Reducing the minimum airflow setpoints keeps the system from forcing too much cool air into the zones. This keeps the VAV from overcooling and reheating and saves on cooling and reheating costs. This accounts for 1.3% of overall energy savings.

Reduce Infiltration and Outdoor Air

Reducing infiltration of outdoor air can prevent the outdoor temperature from increasing or decreasing the indoor temperature and reduce heating and cooling needs. However, outdoor air can be intentionally used to cool the building without the use of mechanical cooling in what is commonly called ‘airside economization’ or ‘free cooling’. Through proper control of outdoor air rates, this can happen automatically when the conditions for ‘free cooling’ are right.”

This requires many small adjustments, which you can see the individual list and impact of here in. This accounts for only 10% of energy savings. 

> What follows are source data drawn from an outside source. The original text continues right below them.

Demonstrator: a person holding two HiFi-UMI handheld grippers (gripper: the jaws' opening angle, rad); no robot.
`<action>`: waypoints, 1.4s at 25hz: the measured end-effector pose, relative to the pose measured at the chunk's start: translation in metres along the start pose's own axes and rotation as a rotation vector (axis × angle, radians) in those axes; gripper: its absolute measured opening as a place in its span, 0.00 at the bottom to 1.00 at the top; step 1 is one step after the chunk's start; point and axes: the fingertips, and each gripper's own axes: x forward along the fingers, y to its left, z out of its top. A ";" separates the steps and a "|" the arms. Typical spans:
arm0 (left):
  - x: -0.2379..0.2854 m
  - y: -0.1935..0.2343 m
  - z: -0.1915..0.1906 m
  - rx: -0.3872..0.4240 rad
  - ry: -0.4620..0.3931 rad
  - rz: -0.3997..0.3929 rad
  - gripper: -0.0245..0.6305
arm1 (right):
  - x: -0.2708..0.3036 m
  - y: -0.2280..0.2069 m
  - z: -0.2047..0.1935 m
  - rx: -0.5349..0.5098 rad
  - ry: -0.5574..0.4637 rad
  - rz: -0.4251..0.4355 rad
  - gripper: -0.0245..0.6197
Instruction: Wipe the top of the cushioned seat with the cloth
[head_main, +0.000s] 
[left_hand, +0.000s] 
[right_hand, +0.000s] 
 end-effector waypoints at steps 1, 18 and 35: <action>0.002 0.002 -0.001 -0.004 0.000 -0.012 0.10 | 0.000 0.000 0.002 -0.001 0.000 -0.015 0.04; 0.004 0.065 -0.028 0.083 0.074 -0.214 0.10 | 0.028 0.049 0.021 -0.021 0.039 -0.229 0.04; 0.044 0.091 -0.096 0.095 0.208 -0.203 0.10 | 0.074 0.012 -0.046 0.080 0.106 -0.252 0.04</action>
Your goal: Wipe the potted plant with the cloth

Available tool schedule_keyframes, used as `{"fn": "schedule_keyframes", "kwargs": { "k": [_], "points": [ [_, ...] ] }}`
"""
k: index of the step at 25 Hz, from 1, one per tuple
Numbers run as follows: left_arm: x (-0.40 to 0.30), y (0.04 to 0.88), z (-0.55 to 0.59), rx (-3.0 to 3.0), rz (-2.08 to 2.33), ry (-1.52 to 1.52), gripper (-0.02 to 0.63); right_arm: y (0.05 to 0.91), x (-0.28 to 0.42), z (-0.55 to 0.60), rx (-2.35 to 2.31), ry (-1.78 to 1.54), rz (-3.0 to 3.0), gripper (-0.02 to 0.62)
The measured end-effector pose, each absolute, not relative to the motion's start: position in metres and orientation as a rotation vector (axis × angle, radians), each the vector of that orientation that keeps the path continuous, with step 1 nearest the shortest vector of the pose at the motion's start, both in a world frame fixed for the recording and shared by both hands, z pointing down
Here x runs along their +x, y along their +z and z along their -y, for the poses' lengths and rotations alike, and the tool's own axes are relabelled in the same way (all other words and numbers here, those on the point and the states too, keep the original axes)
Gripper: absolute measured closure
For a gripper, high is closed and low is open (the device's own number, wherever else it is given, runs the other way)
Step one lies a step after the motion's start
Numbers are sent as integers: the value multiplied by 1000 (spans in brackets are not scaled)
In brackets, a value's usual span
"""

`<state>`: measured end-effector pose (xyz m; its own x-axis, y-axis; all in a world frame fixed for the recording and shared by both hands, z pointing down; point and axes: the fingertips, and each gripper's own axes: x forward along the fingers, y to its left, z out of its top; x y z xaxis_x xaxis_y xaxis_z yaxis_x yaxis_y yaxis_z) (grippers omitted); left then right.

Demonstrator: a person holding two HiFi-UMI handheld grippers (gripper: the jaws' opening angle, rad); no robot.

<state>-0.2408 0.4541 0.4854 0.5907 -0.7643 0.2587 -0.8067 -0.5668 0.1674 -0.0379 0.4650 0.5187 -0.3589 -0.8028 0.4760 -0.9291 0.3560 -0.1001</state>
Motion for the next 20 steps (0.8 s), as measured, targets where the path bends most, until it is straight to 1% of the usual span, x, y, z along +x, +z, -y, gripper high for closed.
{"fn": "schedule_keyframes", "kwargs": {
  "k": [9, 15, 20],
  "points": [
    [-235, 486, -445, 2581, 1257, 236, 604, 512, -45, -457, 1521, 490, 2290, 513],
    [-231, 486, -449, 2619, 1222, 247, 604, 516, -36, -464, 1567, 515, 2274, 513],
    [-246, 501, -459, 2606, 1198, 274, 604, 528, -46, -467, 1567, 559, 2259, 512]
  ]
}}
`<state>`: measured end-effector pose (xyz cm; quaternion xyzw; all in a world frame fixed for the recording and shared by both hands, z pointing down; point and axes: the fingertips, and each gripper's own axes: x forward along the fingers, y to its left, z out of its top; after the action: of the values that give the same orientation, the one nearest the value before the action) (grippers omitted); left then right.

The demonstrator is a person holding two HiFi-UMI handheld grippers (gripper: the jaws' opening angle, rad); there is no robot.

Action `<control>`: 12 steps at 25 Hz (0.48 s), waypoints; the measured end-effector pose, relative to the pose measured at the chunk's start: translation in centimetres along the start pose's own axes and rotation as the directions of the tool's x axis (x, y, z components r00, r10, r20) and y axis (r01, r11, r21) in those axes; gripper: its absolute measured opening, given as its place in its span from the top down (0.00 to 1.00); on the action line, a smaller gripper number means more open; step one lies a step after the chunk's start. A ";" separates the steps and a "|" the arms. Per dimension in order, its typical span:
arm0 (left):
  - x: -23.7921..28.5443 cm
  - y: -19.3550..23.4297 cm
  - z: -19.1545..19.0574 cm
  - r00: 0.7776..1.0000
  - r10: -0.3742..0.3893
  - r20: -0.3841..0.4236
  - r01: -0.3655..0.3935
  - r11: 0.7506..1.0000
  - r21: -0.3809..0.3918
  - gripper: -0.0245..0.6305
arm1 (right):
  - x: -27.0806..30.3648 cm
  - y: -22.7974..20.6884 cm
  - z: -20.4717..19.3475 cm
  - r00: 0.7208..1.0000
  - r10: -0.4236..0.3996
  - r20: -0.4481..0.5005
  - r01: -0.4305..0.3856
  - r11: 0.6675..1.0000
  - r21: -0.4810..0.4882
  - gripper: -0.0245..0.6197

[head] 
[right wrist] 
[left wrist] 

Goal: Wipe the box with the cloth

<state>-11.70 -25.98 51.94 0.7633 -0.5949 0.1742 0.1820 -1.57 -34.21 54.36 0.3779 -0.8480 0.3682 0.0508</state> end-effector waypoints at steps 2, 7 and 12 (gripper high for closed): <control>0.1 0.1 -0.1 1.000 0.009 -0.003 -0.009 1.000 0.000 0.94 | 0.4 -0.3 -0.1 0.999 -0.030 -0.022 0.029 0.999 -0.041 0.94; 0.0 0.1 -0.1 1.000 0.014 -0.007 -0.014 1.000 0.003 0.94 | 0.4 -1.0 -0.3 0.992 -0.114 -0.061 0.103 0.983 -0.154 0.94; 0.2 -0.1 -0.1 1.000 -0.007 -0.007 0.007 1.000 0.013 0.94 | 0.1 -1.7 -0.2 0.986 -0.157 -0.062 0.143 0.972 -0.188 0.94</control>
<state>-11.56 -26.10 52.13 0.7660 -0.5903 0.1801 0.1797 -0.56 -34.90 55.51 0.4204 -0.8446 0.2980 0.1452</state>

The strategies outlined are just the starting point to energy management through Re-tuning. This graph outlines the many possible strategies you can follow.

Figure 2. Breakdown of energy savings totaling 13.4%, based on typical Re-tuning measures applied at GSA facilities (PNNL’s Building Re-tuning™ site visits).

If you or someone on your team wants to take a deeper dive, here are some resources that get you started:

Is your building ready for an energy tune-up?

Not every building reaps the same rewards from an energy tune-up. Use this short checklist to determine if your building is primed for an efficiency boost.

Top candidates for re-tuning are:

  • Buildings larger than 50,000 SQFT
  • Buildings with an Energy Star score of less than 75

Best-suited buildings have:

  • Variable air volume systems
  • Heat recovery systems
  • Central heating and/or cooling plants
  • BMS installed after the year 2000

For optimal results, you should have access to:

  • The current sequence of operations
  • Interval-metered data
  • BMS trend data
  • Monthly utility bills

Want to look into it further? Review the complete building checklist here.

The bottom line

Operational excellence is a powerful strategy for CRE owners and managers to tackle their ESG targets. By using AI-driven EMS solutions to effectively implement Re-tuning strategies, buildings can meaningfully cut energy use a low- or no-cost. With federal decarbonization goals in place, such as aiming for a 65 percent reduction in GHG emissions by 2035 and a 90 percent reduction by 2050, now is the time for CRE teams rethink their operations.